#### [WHAT TO DO]
An exact copy of all the lines below is required, with every image left out.
-- -- --
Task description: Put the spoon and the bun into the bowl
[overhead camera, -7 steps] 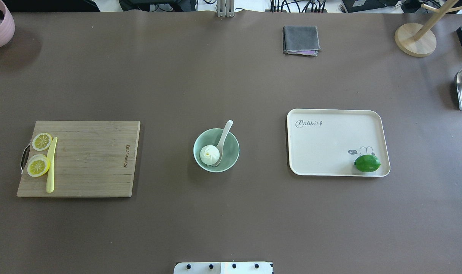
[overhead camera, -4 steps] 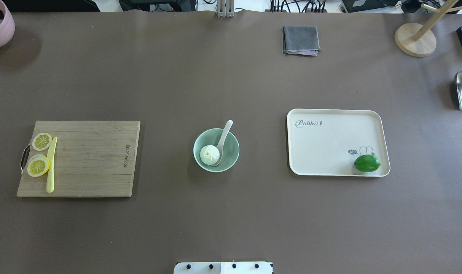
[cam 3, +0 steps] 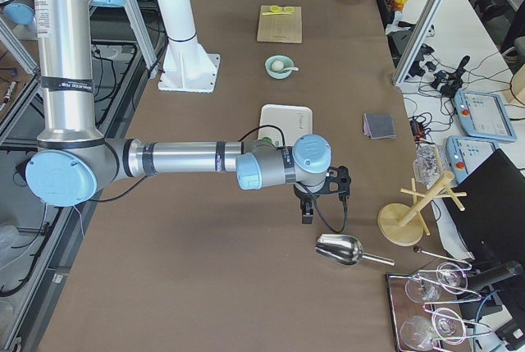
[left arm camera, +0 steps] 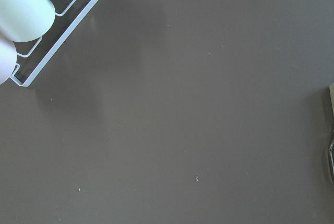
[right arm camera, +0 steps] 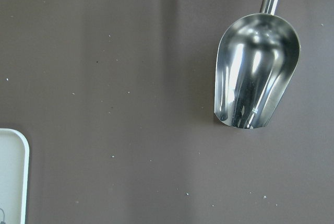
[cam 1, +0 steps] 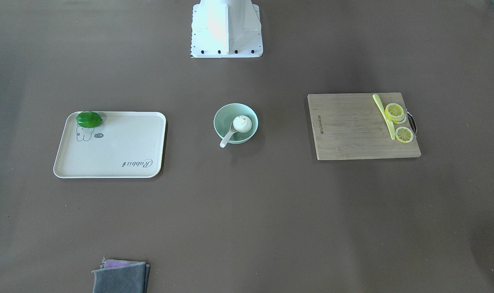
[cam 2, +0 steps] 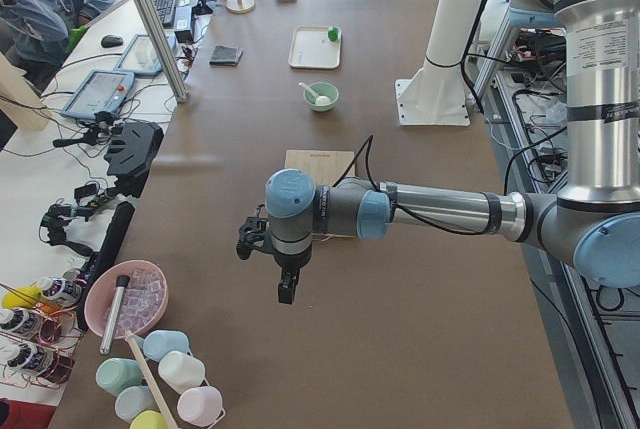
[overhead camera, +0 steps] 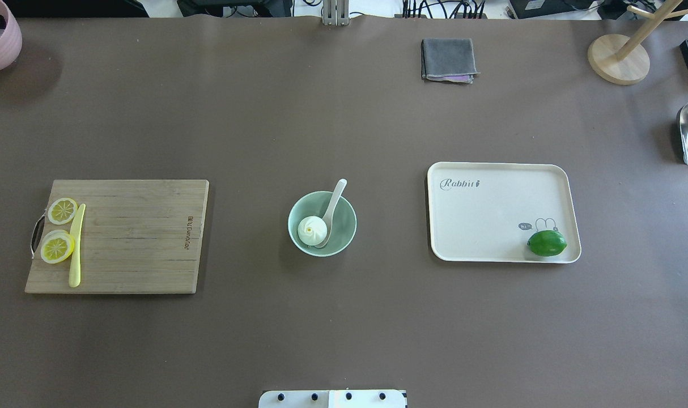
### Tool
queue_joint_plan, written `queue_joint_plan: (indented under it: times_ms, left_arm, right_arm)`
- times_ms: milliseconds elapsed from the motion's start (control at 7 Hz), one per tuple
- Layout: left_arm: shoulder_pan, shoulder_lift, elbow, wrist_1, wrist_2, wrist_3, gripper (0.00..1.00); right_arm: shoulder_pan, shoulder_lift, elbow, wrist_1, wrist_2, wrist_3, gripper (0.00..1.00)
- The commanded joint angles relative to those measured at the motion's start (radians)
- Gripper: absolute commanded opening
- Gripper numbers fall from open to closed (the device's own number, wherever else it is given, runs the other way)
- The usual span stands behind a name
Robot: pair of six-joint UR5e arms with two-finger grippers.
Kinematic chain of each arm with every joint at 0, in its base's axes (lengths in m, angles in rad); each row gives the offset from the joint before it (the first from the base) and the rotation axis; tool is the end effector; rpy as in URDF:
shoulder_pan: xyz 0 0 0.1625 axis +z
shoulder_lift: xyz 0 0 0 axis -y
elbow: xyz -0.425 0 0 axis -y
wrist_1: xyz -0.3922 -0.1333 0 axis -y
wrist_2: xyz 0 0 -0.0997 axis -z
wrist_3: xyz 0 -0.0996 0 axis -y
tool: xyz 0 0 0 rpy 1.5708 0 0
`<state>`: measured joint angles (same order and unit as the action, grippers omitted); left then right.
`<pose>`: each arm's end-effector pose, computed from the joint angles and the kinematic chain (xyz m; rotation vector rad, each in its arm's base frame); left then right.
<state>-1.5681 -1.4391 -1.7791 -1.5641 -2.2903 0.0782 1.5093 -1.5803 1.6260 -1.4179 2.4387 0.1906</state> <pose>-0.0665 -0.4401 0.6216 0.0940 0.7165 0.1025 0.0266 -0.5008 0.6130 0.0757 -0.8812 0.0344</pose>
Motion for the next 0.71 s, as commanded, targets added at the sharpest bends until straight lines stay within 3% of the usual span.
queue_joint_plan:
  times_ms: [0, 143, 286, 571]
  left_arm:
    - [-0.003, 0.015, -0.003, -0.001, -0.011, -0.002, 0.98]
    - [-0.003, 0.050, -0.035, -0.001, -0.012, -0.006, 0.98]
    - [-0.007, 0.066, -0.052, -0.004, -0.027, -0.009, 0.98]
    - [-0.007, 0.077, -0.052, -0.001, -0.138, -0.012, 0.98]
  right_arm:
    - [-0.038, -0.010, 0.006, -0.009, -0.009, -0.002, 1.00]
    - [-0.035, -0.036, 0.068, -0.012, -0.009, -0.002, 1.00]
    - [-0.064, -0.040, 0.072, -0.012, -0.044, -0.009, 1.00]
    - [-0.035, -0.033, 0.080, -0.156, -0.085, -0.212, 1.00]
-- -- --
#### [REPLY]
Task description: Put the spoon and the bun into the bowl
[overhead camera, -7 steps] 
[overhead camera, -4 steps] 
[cam 3, +0 steps] 
[left arm camera, +0 steps] 
[right arm camera, +0 steps] 
[cam 1, +0 steps] 
[cam 2, +0 steps] 
[overhead camera, +0 steps] 
### Tool
queue_joint_plan, written `queue_joint_plan: (indented under it: times_ms, left_arm, right_arm)`
- times_ms: milliseconds elapsed from the motion's start (control at 7 Hz), one per tuple
- Layout: left_arm: shoulder_pan, shoulder_lift, elbow, wrist_1, wrist_2, wrist_3, gripper (0.00..1.00); right_arm: shoulder_pan, shoulder_lift, elbow, wrist_1, wrist_2, wrist_3, gripper (0.00..1.00)
- The commanded joint angles relative to those measured at the motion's start (radians)
- Gripper: absolute commanded opening
- Gripper numbers fall from open to closed (the device's own number, wherever else it is given, runs the other way)
- The usual span stands behind a name
Robot: pair of six-joint UR5e arms with two-finger grippers.
Kinematic chain of each arm with every joint at 0, in its base's axes (lengths in m, angles in rad); each row gives the offset from the joint before it (the first from the base) and the rotation axis; tool is the end effector; rpy as in URDF:
shoulder_pan: xyz 0 0 0.1625 axis +z
shoulder_lift: xyz 0 0 0 axis -y
elbow: xyz -0.425 0 0 axis -y
wrist_1: xyz -0.3922 -0.1333 0 axis -y
wrist_2: xyz 0 0 -0.0997 axis -z
wrist_3: xyz 0 -0.0996 0 axis -y
tool: xyz 0 0 0 rpy 1.5708 0 0
`<state>`: measured joint angles (same order and unit as the action, grippers omitted); left then right.
`<pose>`: each arm's end-effector pose, computed from the joint angles and the kinematic chain (xyz m; rotation vector rad, each in its arm's base frame); left then right.
<state>-1.5681 -1.4391 -1.7791 -1.5641 -2.2903 0.0782 1.5093 -1.5803 1.6260 -1.4179 2.4387 0.1906</state> <pose>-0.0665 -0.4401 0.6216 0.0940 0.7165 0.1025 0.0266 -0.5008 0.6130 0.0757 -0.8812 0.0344</pose>
Motion for the next 0.71 s, as commanded, targets added at the sharpest bends until straight lines stay within 3% of the usual span.
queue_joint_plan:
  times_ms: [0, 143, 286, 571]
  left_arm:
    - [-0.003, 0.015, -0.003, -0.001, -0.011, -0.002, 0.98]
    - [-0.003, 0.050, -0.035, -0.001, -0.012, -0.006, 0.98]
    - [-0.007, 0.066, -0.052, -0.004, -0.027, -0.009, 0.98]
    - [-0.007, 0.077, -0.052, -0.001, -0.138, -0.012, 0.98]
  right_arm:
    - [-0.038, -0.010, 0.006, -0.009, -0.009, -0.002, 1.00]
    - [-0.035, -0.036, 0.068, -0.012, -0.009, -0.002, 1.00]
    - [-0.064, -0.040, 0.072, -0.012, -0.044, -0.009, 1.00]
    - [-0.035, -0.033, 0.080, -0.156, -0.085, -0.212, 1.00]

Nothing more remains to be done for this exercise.